To date, 5-FU remains a commonly used chemotherapeutic drug for advanced CRC treatments and clinical studies. However, drug resistance remains a critical limitation to the clinical application of 5-FU. Over the past decades, an increased understanding of the 5-FU resistance mechanism has promoted the progress of new strategies that increase antineoplastic activity. Accordingly, 5-FU-based chemotherapy, combined with epigenetic modulatory drugs, is an effective strategy to enhance chemotherapy sensitivity in CRC. A combination of trichosstatin, a histone deacetylase (HDAC) inhibitor, with 5-FU synergistically suppressed CRC viability by downregulating expression of thymidylate synthase (TS) ,39 KRAS, c-Myc,40 or stemness promoting markers, such as LGR5, Nanog, and β-catenin.41 In the present study, we demonstrated that LSD1 overexpression in CRC tissues was associated with patients’ sensitivity to 5-FU treatment. ZY0511 in combination with 5-FU displayed synergistic effects against CRC cell proliferation and migration, which indicated that ZY0511 could enhance chemosensitivity toward 5-FU therapy. Our results are similar to those of a previous study that demonstrated that LSD1 inhibitors pargyline and tranylcypromine enhanced 5-FU sensitivity in oral squamous cell carcinoma cells.11 Thus, LSD1 inhibitors in combination with 5-FU might be an effective strategy for CRC therapy.
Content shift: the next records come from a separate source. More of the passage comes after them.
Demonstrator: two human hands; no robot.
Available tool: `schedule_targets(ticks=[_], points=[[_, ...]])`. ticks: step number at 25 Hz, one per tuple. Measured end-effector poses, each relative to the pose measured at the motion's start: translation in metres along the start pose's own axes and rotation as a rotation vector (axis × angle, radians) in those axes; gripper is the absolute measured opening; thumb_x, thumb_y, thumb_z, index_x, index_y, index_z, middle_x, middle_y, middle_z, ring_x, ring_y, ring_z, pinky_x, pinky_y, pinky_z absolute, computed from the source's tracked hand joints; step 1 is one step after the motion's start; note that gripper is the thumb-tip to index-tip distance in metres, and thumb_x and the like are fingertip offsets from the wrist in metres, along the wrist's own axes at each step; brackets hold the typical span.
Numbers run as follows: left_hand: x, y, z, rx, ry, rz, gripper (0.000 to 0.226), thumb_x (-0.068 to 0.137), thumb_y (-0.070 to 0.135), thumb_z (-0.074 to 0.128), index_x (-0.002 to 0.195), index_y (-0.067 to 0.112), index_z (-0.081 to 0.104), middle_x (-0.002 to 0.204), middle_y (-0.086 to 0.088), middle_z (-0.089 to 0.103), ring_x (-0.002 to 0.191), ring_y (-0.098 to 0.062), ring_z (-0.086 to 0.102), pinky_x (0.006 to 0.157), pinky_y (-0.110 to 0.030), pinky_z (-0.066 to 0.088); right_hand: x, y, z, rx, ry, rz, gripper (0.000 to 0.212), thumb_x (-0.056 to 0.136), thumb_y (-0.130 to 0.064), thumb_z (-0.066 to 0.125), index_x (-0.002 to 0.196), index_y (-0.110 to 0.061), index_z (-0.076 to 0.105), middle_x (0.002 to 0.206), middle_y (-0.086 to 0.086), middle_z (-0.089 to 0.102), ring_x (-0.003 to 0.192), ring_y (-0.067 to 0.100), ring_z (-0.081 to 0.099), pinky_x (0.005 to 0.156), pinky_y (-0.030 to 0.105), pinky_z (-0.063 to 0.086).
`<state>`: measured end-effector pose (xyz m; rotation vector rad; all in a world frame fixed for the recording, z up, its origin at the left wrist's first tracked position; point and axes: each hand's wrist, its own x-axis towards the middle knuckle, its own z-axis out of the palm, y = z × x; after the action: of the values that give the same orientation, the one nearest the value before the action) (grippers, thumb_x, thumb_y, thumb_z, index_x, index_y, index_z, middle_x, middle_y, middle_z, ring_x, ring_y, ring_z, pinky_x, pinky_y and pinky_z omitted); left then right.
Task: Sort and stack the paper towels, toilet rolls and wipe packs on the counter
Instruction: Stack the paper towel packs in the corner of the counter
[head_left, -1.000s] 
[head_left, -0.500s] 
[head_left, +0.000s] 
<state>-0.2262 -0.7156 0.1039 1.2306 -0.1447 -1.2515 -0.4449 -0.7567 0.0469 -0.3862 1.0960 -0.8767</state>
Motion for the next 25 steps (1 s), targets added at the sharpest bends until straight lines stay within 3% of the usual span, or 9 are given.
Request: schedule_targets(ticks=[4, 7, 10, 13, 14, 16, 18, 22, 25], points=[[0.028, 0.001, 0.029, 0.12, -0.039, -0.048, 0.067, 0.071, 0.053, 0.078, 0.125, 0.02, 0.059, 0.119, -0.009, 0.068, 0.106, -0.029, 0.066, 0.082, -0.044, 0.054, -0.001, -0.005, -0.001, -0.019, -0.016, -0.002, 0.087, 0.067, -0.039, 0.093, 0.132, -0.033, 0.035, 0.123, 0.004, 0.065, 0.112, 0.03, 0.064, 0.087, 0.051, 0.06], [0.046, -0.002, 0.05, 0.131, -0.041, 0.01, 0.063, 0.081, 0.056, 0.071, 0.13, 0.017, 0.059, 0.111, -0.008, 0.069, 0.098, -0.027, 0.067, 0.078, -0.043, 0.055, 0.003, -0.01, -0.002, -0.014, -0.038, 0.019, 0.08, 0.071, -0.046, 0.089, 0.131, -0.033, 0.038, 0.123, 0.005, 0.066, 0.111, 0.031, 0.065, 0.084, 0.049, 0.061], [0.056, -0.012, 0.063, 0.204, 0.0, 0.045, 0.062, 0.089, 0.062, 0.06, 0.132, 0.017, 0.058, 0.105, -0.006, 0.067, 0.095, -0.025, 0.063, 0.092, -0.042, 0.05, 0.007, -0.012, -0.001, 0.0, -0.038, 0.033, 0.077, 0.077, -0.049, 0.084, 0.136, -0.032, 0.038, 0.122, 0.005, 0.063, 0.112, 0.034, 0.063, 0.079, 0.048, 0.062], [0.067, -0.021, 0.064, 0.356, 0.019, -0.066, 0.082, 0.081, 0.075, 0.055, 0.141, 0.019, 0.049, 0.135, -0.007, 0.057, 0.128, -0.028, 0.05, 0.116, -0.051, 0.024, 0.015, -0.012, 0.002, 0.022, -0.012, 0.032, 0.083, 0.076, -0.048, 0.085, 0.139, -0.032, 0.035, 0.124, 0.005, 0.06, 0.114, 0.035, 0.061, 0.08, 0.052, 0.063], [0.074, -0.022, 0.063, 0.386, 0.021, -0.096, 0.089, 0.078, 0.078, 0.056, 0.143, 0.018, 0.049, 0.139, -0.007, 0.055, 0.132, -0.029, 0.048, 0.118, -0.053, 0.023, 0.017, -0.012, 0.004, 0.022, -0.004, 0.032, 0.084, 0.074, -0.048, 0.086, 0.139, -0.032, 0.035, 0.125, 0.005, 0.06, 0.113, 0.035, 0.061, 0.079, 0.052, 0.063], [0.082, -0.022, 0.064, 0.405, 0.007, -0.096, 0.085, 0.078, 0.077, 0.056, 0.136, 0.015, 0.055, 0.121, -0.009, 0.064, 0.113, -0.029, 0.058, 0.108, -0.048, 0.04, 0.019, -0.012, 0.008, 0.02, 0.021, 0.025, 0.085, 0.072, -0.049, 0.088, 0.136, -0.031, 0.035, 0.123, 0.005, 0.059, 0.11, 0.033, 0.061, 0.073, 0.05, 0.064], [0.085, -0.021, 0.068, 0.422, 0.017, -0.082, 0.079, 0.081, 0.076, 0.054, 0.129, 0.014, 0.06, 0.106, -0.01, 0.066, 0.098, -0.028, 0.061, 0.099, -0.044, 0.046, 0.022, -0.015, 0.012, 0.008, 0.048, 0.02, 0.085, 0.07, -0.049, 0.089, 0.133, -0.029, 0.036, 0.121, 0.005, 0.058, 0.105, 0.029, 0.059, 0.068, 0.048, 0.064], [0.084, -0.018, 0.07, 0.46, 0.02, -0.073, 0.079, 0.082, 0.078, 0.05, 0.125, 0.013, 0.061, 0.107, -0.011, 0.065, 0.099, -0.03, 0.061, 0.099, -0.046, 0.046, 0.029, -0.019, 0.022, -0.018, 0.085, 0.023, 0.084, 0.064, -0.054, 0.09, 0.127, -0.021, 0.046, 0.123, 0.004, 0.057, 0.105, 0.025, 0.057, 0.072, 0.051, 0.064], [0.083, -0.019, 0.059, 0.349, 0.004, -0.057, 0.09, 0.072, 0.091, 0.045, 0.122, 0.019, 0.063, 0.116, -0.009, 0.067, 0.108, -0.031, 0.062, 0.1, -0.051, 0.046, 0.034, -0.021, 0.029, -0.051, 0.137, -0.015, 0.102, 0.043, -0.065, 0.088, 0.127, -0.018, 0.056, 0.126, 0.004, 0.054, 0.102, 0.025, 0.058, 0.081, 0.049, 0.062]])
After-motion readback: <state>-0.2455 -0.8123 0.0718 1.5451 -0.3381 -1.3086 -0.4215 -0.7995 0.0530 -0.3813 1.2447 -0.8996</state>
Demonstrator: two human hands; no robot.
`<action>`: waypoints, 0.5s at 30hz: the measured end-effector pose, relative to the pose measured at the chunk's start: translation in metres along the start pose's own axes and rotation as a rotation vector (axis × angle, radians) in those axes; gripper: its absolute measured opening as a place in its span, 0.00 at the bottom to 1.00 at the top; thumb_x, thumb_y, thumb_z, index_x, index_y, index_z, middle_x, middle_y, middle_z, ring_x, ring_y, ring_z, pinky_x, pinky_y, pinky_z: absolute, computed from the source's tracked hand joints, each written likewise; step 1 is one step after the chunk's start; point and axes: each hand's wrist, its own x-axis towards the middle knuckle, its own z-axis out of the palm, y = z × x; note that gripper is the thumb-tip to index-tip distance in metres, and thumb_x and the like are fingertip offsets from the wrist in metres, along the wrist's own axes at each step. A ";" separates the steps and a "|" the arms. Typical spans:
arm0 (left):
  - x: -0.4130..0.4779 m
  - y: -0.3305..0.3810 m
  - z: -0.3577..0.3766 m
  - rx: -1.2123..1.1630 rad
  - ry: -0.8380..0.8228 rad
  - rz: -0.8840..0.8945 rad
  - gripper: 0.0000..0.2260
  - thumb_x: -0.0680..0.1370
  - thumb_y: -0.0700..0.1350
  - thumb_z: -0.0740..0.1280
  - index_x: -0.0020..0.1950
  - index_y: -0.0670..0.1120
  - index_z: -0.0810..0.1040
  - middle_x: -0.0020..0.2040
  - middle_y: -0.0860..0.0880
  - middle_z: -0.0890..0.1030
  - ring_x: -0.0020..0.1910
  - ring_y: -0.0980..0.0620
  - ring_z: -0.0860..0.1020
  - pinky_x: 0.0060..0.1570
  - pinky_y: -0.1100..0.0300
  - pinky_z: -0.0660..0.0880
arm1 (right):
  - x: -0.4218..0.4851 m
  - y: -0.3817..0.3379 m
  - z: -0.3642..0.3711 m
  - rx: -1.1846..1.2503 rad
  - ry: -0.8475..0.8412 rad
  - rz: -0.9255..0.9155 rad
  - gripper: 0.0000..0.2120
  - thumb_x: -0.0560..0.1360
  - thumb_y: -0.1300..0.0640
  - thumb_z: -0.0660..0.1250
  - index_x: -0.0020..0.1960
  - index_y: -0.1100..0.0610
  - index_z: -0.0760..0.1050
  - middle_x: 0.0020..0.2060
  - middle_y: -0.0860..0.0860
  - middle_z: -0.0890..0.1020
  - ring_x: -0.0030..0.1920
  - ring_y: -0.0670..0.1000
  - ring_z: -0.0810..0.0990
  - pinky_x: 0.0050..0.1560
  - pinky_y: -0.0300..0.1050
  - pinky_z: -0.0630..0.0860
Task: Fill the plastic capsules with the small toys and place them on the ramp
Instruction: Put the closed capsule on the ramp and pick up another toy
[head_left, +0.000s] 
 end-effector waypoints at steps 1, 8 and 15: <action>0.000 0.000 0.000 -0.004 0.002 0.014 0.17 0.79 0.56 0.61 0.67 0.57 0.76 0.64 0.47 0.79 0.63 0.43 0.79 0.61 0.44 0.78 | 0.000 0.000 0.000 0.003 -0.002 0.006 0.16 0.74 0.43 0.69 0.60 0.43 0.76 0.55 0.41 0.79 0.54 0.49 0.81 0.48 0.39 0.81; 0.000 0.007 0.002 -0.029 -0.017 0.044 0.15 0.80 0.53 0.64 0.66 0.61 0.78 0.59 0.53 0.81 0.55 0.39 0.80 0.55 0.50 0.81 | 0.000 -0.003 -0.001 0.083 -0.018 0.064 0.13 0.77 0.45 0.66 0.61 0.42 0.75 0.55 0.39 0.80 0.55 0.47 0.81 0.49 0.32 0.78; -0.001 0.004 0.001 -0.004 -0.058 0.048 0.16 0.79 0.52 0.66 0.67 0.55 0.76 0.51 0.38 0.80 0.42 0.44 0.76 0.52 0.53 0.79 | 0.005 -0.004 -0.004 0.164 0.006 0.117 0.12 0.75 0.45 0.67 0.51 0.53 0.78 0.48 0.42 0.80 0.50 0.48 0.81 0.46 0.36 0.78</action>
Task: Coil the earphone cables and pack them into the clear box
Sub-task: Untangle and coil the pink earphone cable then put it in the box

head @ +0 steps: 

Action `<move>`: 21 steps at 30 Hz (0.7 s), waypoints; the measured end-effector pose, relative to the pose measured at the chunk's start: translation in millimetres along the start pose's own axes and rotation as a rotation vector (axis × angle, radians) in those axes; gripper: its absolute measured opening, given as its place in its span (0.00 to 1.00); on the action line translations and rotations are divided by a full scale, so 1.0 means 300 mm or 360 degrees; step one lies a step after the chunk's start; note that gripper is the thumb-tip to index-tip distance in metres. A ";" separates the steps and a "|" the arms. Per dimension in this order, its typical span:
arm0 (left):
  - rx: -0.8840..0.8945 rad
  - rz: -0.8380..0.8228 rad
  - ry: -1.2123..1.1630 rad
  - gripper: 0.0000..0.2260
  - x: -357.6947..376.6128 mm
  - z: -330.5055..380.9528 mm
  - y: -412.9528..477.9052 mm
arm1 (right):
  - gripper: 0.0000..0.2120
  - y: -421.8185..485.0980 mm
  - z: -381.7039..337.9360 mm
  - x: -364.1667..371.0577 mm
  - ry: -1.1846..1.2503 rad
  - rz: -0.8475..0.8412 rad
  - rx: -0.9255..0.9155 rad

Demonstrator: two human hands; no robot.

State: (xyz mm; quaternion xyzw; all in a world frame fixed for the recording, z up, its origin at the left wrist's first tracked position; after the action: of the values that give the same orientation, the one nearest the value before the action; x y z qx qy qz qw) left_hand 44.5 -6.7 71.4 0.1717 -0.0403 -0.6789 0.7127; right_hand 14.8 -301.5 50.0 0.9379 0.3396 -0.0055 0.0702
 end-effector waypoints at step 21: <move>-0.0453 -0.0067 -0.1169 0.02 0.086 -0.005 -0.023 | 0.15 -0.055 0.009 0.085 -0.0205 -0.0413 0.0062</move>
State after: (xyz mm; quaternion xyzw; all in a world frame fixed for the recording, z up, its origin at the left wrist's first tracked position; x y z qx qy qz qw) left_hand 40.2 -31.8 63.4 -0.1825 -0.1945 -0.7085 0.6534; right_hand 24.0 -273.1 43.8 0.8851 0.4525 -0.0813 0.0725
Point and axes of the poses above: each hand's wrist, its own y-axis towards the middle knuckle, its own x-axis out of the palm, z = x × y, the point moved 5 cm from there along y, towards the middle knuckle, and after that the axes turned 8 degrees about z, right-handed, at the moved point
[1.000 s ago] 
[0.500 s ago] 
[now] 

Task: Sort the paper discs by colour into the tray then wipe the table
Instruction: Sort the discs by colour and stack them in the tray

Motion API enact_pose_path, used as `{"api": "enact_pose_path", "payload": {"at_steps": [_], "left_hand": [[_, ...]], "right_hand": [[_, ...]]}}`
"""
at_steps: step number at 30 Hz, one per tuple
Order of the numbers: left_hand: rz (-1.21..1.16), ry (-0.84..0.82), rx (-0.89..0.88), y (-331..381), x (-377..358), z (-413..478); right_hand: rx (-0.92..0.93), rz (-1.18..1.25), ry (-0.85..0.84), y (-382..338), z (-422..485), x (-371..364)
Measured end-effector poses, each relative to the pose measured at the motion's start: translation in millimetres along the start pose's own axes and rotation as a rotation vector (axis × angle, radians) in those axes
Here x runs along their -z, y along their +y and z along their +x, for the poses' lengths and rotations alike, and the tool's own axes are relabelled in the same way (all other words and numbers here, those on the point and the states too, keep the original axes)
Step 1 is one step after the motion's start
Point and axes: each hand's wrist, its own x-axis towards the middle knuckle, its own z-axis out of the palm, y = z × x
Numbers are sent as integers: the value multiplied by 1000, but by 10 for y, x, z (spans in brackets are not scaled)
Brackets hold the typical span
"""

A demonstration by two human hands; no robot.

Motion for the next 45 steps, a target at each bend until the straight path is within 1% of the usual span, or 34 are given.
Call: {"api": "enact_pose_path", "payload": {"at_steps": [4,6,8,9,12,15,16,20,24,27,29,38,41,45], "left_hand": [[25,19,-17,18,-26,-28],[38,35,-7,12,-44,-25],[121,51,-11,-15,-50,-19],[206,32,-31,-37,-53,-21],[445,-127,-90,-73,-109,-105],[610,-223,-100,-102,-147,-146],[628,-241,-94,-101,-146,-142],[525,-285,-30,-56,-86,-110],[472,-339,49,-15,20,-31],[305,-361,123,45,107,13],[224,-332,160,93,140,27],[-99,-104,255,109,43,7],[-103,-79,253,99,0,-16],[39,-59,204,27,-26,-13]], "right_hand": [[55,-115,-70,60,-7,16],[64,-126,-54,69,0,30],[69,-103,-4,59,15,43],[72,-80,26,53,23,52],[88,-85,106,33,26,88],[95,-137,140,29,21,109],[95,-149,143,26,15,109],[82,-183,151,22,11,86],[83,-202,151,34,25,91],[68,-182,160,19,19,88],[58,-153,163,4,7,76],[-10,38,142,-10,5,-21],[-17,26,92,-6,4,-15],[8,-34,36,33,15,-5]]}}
However, the underlying mechanism of how LSD1 regulates sensitivity to 5-FU remains unclear. Mechanistically, we found that ZY0511 in combination with 5-FU inhibited the expression of β-catenin and its target genes, which indicated that Wnt signaling was involved in the synergistic anticancer efficiency of ZY0511 and 5-FU. Aberration of the classical Wnt/β-catenin pathway is implicated in the development, occurrence, and metastasis in CRC.42 Overactive Wnt signaling leads to constitutively active β-catenin, which, via lymphoid enhancer factor (LEF)/TCF transcription factors, leads to the inappropriate activation of Wnt target genes that control cells proliferation and migration.43,44 More than 80% of the sporadic CRC tumors exhibit hyperactive Wnt signaling. Activation of the Wnt/β-catenin signaling pathway is an important mechanism of 5-FU resistance, and inhibition of β-catenin and its downstream genes represents an important potential strategy for the clinical reversal of 5-FU resistance. For example, Guo et al. found that HCT-8R, a 5-FU-resistant CRC cell, exhibited high expression of β-catenin and TCF4 by suppressing the checkpoint kinase 1 (CHK1) pathway. Wnt3a stimulation enhanced HCT-8R cells resistance to 5-FU, whereas IWP-2, a Wnt pathway inhibitor, reduced resistance.41 The above-mentioned studies support our results that ZY0511 could enhance 5-FU sensitivity by inhibiting β-catenin. Moreover, there are several studies demonstrating that LSD1 could activate the Wnt/β-catenin pathway, which is consistent with our results. In cancer initiating cells (CICs) of hepatocellular carcinoma (HCC), LSD1 overexpression activated β-catenin by inhibiting the expression of several suppressors of β-catenin signaling, especially Prickle1 and APC. LSD1-associated activation of β-catenin is essential for maintaining the activity of Lgr5+ CICs and drug resistance, such as Cisplatin and sorafenib, in HCC. LSD1 inhibitors, such as pargyline and GSK2879552, suppressed stem-like properties of sorafenib-resistant HCC cells by derepressing the expression of multiple upstream negative regulators of the Wnt pathway.45 In the gastric cancer cell line MKN-28, LSD1 knockdown suppressed the expression of β-catenin, VEGF, and Bcl-2, thus inhibiting cells proliferation and invasion, and increased the activity of cisplatin in vitro.46 Thus, our results demonstrated that LSD1 inhibitor and 5-FU synergistically inhibited CRC proliferation by suppressing the Wnt pathway in CRC.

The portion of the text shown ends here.